Bellow não pode ser — nem, de fato, pretende ser — totalmente imparcial no que diz respeito ao problema palestino e Israel. Todo judeu que enfrenta o problema deve explicar de antemão que está no direito de ver a sua “parte” desse “todo” sem fingir que o “todo” é a sua “parte”. Se Israel foi a única salvação para uma parte fundamental de um povo em vias de extinção, o mal que resultou dessa salvação deve ser considerado menor pelos sobreviventes. Os judeus defendem o seu direito histórico sobre estas terras e o seu direito moral como uma espécie de compensação mínima que o mundo cristão lhes devia após milênios de perseguição e do Holocausto. Os árabes, por seu lado, ou os palestinos, no seu caso, recusam-se a pagar o preço por um desastre que na verdade não causaram. Aqui a história e a moralidade são incompatíveis e a única coisa sensata a fazer é estar consciente dos próprios pressupostos e preconceitos, considerar a realidade tal como ela realmente se apresenta e manobrá-la da forma menos inconveniente para ambas as frações.
 
A opinião de Bellow não pode ser imparcial porque é a de um judeu europeu que não esqueceu a outra história judaica deste século, a daquele outro corpo estrangeiro dentro da Europa que foi completamente extirpado. A memória desse passado ilumina certas configurações do presente. Às vezes, o escritor sugere, embora não os expresse, pensamentos terríveis: talvez Israel não seja mais do que uma miragem, uma construção febril e efêmera que os judeus tentaram opor à morte, como aquelas milhões de árvores plantadas para resgatar simbolicamente o milhão crianças sacrificadas por Hitler.

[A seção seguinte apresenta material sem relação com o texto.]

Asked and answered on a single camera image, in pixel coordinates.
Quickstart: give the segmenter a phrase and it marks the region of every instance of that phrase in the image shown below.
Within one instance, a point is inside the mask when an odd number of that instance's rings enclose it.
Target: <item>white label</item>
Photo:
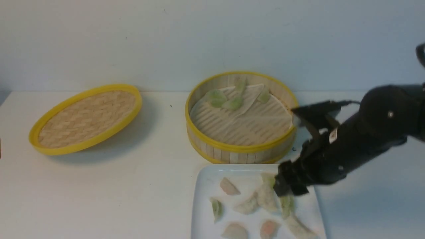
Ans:
[[[338,138],[338,128],[334,129],[329,134],[329,143],[332,144],[335,140],[337,140],[337,138]]]

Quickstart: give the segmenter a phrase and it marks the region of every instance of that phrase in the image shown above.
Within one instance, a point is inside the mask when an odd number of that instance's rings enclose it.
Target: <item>green dumpling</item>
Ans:
[[[279,198],[280,205],[282,207],[282,218],[285,220],[291,215],[291,212],[294,211],[294,197],[293,196],[283,196]]]
[[[226,95],[219,89],[210,90],[206,97],[208,103],[214,108],[220,108],[227,101]]]
[[[245,89],[247,88],[247,84],[246,84],[247,80],[243,79],[243,80],[238,80],[238,82],[236,83],[236,87],[235,87],[235,91],[242,95],[245,92]]]
[[[242,96],[238,95],[235,98],[226,101],[221,107],[231,111],[235,111],[239,109],[243,103],[244,103],[244,100]]]
[[[223,215],[223,205],[220,201],[214,198],[210,198],[210,202],[213,207],[212,211],[214,213],[214,223],[216,223]]]
[[[269,101],[269,99],[270,99],[269,88],[267,86],[264,86],[264,88],[261,90],[261,93],[257,97],[257,100],[265,104]]]

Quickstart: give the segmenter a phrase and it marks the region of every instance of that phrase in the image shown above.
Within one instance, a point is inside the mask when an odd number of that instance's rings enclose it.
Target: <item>woven bamboo surface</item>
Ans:
[[[292,131],[287,140],[283,141],[281,144],[270,149],[246,154],[226,151],[213,147],[198,138],[189,127],[187,127],[187,133],[189,135],[192,146],[197,151],[202,152],[201,155],[205,159],[210,161],[213,159],[213,163],[264,163],[270,162],[272,159],[279,160],[280,157],[283,157],[284,152],[291,148],[295,138],[295,131]]]
[[[86,141],[122,121],[135,107],[127,91],[108,91],[84,98],[53,116],[38,135],[47,148],[61,148]]]
[[[248,87],[244,104],[237,111],[214,108],[203,98],[190,112],[190,118],[203,134],[229,145],[259,145],[284,135],[292,126],[292,115],[276,97],[263,104],[256,100],[264,85]],[[228,99],[238,93],[223,90]]]

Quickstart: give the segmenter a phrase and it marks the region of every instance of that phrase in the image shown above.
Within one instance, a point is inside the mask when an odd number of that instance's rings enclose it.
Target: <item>white dumpling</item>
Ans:
[[[230,223],[221,236],[226,239],[248,239],[248,231],[238,223]]]
[[[289,230],[297,239],[316,239],[317,234],[308,229],[293,213],[285,220]]]
[[[239,195],[241,192],[230,182],[230,180],[224,177],[220,182],[220,187],[227,195]]]
[[[275,192],[269,183],[263,183],[263,185],[257,190],[257,201],[260,207],[266,209],[270,213],[274,213],[279,210],[275,201]]]
[[[258,208],[257,192],[254,192],[251,197],[243,203],[237,205],[233,210],[242,214],[251,214]]]
[[[271,187],[275,185],[275,175],[270,173],[261,173],[263,183],[268,183]]]

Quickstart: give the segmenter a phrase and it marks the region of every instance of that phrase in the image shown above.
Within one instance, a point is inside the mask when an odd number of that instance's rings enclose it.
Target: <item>white wall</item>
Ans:
[[[419,83],[424,11],[425,0],[3,0],[0,91],[186,91],[230,70],[294,90]]]

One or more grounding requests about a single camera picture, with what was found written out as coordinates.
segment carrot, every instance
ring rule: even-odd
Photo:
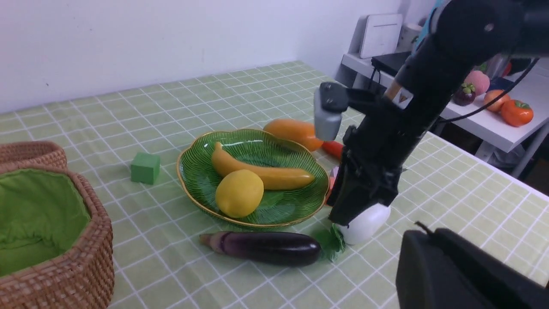
[[[326,141],[322,144],[322,149],[326,151],[330,156],[338,159],[341,162],[343,144],[336,141]]]

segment eggplant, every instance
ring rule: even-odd
[[[220,231],[199,239],[217,253],[278,266],[311,265],[321,255],[318,241],[298,233]]]

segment toy vegetable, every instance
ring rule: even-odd
[[[534,111],[530,106],[519,100],[509,100],[501,107],[501,117],[512,126],[522,126],[534,118]]]
[[[309,151],[318,150],[322,141],[315,136],[315,125],[294,119],[275,119],[269,122],[263,131],[279,139],[294,141],[305,146]]]
[[[327,154],[336,158],[341,162],[341,154],[343,153],[343,144],[336,141],[326,141],[322,143],[322,149],[326,151]]]
[[[280,266],[307,266],[321,254],[314,238],[298,233],[219,231],[199,239],[217,253]]]

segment green leaf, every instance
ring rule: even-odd
[[[312,237],[318,241],[322,248],[321,258],[328,259],[331,262],[335,262],[345,252],[347,247],[343,240],[343,235],[335,227],[335,224],[332,224],[330,230],[323,228],[316,231]]]
[[[515,100],[515,106],[523,109],[530,109],[530,106],[522,101]]]

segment lemon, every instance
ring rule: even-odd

O passado ressurge quando o presente o convoca. A história aglomera-se, devolve e subtrai a realidade daquilo que parecia firme e definitivo. Bellow está equivocado quando fala sobre o antigo ódio entre árabes e judeus. É óbvio que, na história, o antissemitismo não foi árabe, mas sim cem por cento cristão. Mas seus medos o levaram a isso. Israel pode ser — na consciência dilacerada de um judeu europeu — apenas um segundo na outra contabilidade que conta: o último e definitivo campo de concentração.
 
Jerusalém, ida e volta acaba sendo um livro desolado. Como é possível que uma causa tão nobre como a fundação de um Estado judeu tenha gerado tantos conflitos e dor? Após a Segunda Guerra Mundial, Israel merecia ser a sociedade utópica sonhada pelos primeiros sionistas. Mas a história não recompensa nem compensa: ela joga. Bellow tentou iluminar a realidade e só encontrou paradoxos e trevas: daí o seu pessimismo. Dada a falta de compreensão que é o sinal no Levante, os receios de Bellow não parecem uma obsessão pessoal, mas sim um presságio justificado.
 
O olhar se funde com a realidade. Pode-se explicar a atitude de tantos cientistas israelenses que optaram por retornar à religião e abandonar uma responsabilidade que os homens não podem ou não sabem assumir num responsável anterior. Em Deus. 



* Este texto é a tradução livre para “Saul Bellow en Jerusalén”, publicado aqui, em Letras Libres.